------ Supplied records ------

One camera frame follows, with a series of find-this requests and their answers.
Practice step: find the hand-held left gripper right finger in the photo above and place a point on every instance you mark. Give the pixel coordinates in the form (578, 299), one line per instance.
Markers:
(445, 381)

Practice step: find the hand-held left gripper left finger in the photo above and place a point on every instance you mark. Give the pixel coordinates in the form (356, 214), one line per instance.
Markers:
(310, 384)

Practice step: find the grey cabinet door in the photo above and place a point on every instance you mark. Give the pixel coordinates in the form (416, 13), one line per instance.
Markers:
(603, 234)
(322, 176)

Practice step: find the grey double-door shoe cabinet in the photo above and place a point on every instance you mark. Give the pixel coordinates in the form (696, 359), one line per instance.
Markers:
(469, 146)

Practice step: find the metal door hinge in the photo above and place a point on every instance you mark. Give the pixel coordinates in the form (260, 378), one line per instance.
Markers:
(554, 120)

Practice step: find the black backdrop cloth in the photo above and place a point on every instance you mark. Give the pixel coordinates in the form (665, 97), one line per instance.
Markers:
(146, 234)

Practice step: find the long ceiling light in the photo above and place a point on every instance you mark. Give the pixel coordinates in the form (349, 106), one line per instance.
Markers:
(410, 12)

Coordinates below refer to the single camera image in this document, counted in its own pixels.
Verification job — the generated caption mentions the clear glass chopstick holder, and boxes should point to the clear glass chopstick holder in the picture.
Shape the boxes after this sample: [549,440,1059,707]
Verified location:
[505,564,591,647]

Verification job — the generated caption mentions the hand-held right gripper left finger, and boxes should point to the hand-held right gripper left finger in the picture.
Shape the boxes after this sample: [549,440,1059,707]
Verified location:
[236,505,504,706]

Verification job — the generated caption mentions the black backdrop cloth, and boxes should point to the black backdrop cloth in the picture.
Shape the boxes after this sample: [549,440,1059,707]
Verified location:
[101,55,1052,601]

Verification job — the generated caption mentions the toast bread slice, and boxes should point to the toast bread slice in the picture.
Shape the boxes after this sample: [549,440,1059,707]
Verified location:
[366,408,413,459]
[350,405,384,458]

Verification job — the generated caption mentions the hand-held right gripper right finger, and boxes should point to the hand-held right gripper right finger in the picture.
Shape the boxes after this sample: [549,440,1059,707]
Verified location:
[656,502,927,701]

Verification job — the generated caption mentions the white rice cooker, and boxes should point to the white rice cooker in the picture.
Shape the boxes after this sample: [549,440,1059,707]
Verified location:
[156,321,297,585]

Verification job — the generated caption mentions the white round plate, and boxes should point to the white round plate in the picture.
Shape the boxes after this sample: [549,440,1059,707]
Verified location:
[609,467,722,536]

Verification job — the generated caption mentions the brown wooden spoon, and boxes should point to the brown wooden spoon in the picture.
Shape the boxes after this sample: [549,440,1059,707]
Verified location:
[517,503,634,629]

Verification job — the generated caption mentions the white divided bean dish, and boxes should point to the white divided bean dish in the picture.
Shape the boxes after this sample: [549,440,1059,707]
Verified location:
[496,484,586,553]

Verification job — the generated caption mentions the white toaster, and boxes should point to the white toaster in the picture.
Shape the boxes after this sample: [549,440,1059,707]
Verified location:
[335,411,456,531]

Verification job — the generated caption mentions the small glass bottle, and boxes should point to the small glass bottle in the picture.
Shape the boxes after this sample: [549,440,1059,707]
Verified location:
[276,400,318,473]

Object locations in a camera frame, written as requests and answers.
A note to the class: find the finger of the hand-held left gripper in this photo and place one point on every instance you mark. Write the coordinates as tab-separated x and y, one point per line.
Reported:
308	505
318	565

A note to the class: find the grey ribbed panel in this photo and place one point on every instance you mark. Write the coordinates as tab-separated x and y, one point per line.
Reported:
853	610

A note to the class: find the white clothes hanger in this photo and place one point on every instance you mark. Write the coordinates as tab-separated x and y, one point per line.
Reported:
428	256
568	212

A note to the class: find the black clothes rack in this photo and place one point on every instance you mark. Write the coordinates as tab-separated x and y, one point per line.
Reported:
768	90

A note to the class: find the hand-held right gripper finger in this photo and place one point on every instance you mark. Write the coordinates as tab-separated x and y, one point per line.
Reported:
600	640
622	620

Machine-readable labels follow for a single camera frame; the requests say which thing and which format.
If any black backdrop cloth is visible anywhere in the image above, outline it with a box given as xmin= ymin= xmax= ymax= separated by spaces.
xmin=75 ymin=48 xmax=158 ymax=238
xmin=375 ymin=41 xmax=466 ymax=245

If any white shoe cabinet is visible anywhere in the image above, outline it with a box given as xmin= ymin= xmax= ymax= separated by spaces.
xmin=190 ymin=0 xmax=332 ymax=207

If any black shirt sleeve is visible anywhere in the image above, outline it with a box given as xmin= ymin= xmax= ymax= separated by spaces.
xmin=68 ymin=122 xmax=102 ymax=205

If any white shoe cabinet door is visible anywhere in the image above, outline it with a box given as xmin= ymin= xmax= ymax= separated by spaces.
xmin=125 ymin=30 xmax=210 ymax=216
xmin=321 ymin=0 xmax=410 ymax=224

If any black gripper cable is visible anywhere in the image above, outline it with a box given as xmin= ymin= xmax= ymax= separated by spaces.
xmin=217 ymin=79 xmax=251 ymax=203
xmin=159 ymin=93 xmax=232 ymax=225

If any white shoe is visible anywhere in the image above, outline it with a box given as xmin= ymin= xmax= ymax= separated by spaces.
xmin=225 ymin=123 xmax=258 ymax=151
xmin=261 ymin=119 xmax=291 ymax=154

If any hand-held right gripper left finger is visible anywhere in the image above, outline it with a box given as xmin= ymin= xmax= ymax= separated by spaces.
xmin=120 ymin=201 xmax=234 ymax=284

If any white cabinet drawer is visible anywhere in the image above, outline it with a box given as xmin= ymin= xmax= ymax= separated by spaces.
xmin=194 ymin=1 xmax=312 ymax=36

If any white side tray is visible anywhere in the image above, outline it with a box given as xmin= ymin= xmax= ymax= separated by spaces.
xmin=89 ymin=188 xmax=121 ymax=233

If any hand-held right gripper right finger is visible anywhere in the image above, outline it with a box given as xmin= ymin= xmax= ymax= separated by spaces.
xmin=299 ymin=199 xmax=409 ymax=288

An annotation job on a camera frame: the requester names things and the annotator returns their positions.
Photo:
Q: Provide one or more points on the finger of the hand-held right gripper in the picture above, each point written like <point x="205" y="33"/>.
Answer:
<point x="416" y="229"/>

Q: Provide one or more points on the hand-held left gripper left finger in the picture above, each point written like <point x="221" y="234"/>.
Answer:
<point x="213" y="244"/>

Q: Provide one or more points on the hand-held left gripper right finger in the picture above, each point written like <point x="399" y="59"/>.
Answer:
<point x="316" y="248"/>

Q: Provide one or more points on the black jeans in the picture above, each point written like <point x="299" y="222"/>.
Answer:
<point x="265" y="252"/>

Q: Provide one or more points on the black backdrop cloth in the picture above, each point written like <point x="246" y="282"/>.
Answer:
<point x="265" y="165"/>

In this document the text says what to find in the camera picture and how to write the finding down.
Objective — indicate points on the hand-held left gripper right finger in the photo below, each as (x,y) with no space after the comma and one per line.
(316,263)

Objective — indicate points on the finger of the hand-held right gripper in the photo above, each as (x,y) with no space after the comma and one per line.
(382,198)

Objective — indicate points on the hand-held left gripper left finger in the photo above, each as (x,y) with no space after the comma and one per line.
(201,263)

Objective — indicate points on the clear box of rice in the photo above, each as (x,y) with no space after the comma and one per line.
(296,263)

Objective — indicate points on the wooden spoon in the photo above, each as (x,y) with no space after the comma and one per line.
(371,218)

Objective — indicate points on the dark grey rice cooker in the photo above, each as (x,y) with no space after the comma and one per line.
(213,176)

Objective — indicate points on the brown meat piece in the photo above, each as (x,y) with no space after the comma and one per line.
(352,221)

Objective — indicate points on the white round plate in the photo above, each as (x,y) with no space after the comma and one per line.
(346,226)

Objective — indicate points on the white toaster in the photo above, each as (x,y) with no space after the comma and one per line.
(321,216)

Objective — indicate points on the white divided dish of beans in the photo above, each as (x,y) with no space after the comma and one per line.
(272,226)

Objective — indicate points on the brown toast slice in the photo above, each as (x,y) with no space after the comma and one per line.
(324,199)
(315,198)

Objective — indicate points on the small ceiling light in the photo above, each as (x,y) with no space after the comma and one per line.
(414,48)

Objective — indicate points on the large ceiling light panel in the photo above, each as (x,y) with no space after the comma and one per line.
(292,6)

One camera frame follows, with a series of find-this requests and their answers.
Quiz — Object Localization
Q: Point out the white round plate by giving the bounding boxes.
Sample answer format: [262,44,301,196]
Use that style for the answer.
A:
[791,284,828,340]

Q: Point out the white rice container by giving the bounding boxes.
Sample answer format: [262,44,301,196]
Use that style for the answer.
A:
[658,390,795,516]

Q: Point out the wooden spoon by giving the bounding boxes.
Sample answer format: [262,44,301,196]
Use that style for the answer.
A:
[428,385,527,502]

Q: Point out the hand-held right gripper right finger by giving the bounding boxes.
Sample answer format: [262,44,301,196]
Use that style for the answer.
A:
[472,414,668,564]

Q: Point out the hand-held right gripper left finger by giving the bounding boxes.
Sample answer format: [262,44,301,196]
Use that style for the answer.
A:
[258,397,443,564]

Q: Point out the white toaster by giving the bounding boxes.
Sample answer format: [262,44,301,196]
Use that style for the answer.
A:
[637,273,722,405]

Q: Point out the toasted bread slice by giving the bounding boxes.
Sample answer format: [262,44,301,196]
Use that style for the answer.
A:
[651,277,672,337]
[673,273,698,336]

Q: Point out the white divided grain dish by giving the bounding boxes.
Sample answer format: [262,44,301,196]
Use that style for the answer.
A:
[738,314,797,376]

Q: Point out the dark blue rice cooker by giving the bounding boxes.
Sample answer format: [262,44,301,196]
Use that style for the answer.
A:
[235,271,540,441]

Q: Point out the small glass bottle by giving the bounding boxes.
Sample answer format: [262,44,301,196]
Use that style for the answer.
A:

------

**Work item**. Copy each line of the entries that includes the word "giving".

**Result below**.
Q: Point out the white round plate by giving the bounding boxes.
Q: Point out the white rice container by giving the bounding boxes.
Q: Point out the wooden spoon by giving the bounding boxes.
Q: Point out the hand-held right gripper right finger by giving the bounding boxes.
Q: Point out the hand-held right gripper left finger by giving the bounding boxes.
Q: Point out the white toaster by giving the bounding boxes.
Q: Point out the toasted bread slice by giving the bounding boxes.
Q: Point out the white divided grain dish by giving the bounding boxes.
Q: Point out the dark blue rice cooker by giving the bounding boxes.
Q: Point out the small glass bottle by giving the bounding boxes.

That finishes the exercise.